◆ **TASK REQUIREMENTS**
From the line with "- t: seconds" through the line with "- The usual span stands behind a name", inclusive, return each line of the data below exactly and leave the rest out.

◆ **SUPPLIED RECORDS**

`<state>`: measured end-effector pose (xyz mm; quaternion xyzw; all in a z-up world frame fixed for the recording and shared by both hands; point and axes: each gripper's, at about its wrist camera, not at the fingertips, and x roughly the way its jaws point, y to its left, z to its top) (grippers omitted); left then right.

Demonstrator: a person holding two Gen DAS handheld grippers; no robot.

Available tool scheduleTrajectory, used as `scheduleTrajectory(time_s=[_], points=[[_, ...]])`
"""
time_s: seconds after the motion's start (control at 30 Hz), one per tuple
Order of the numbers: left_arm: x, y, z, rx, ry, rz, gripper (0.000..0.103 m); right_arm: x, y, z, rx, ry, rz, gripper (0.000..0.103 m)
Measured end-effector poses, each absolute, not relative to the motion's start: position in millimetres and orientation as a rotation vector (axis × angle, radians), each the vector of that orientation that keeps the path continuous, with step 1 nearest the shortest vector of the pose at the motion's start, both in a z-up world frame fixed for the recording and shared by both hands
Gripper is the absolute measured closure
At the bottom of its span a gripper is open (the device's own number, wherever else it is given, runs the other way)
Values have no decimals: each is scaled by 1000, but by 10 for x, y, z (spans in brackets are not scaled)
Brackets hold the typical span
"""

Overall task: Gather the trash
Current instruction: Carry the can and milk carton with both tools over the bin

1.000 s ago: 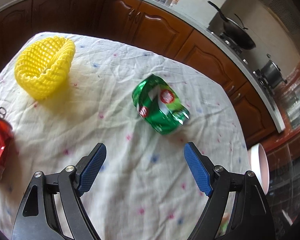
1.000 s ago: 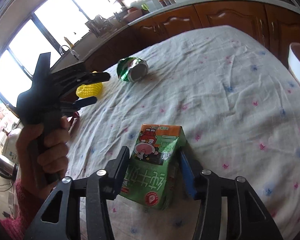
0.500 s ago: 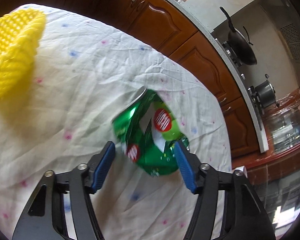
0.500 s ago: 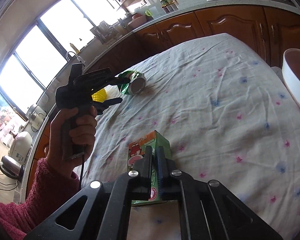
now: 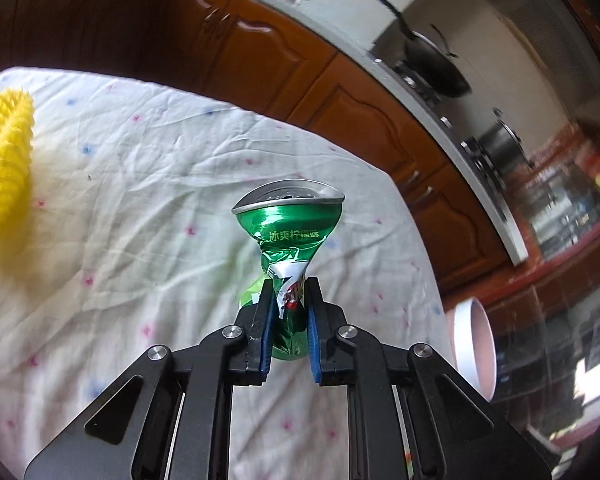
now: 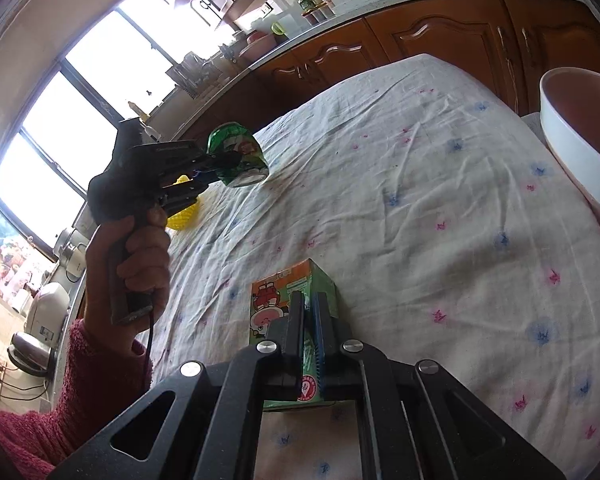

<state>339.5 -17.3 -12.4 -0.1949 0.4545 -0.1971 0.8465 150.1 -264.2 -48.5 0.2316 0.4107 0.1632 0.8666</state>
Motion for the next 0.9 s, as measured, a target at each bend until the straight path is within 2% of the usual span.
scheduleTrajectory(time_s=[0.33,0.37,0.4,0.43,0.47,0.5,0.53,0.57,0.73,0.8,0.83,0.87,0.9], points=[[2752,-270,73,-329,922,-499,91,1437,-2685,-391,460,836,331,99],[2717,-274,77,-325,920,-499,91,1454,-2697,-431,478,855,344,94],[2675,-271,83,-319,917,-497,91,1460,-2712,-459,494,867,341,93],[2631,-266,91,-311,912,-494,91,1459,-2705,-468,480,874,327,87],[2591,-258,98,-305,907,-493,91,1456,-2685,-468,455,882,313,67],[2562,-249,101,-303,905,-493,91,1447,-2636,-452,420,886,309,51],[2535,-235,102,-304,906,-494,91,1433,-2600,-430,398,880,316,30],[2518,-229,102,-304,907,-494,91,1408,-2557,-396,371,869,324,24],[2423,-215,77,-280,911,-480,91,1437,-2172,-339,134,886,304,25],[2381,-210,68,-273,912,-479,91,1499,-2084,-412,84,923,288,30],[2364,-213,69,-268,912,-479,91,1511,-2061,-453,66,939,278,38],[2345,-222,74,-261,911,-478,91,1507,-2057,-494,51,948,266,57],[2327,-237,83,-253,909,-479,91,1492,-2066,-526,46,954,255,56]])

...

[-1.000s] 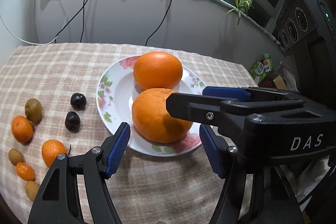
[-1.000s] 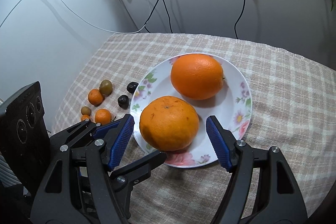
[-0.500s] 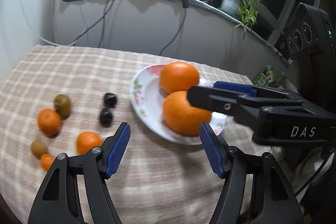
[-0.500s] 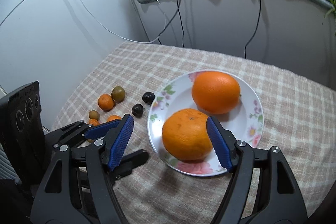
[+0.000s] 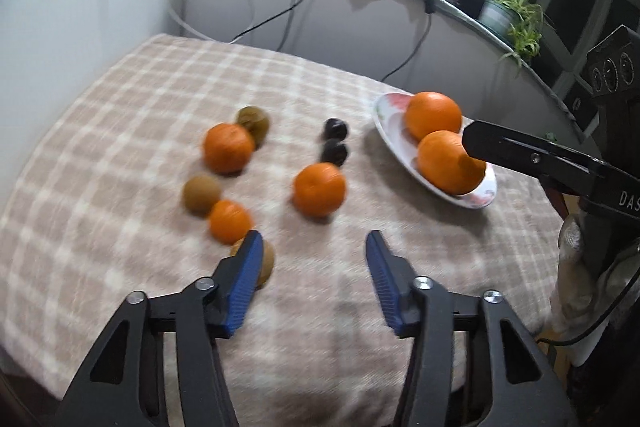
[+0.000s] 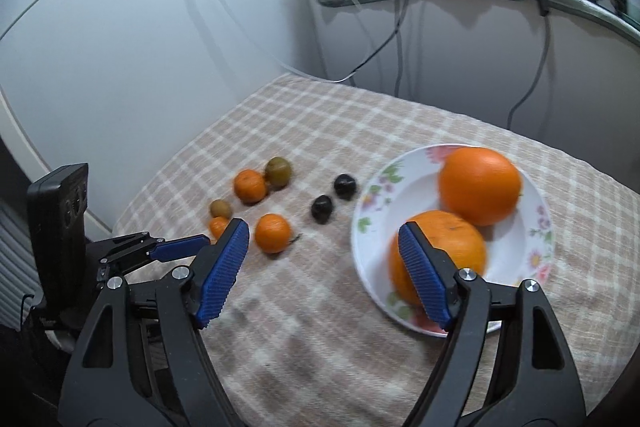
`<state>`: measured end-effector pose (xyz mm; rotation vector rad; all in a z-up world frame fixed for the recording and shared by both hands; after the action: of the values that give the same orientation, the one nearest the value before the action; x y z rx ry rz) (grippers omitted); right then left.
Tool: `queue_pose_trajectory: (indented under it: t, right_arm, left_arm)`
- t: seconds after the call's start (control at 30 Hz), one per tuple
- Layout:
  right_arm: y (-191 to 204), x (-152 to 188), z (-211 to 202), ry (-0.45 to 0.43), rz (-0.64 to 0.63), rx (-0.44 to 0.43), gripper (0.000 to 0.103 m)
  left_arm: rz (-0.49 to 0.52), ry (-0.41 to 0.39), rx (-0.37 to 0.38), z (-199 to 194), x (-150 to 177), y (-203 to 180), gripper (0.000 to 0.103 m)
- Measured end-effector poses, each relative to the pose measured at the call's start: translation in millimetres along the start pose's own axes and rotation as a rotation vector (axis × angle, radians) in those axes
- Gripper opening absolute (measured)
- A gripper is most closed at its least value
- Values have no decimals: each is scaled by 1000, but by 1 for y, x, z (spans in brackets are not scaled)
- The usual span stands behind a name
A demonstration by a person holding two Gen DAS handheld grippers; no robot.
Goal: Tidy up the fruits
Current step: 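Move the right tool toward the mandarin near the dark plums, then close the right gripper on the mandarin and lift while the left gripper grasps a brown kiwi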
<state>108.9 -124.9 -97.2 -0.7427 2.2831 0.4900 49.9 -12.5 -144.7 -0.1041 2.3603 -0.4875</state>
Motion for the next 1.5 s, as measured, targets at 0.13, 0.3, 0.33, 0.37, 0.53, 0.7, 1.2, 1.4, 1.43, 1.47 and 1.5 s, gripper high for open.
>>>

◆ **RESPONSE TO THE EXERCISE**
- t: seconds after the call's start (control at 30 Hz), one per tuple
- Layout:
  right_arm: y (-191 to 204), x (-152 to 188), z (-211 to 202), ry (-0.45 to 0.43), rz (-0.64 to 0.63), rx (-0.44 to 0.43), gripper (0.000 to 0.103 m)
  left_arm: rz (-0.49 to 0.52), ry (-0.41 to 0.39), rx (-0.37 to 0.38), z (-199 to 194), x (-150 to 177), y (-203 to 180), gripper (0.000 to 0.103 m)
- Measured end-effector poses, each relative to the pose measured at the call's start: translation in millimetres along the start pose's own axes and rotation as a rotation vector (axis × angle, radians) in those axes
- Gripper opening absolute (measured)
- A gripper is most closed at its least value
- Values have no decimals: each is scaled by 1000, but by 1 for y, x, z (spans in brackets are not scaled)
- The usual span stands behind a name

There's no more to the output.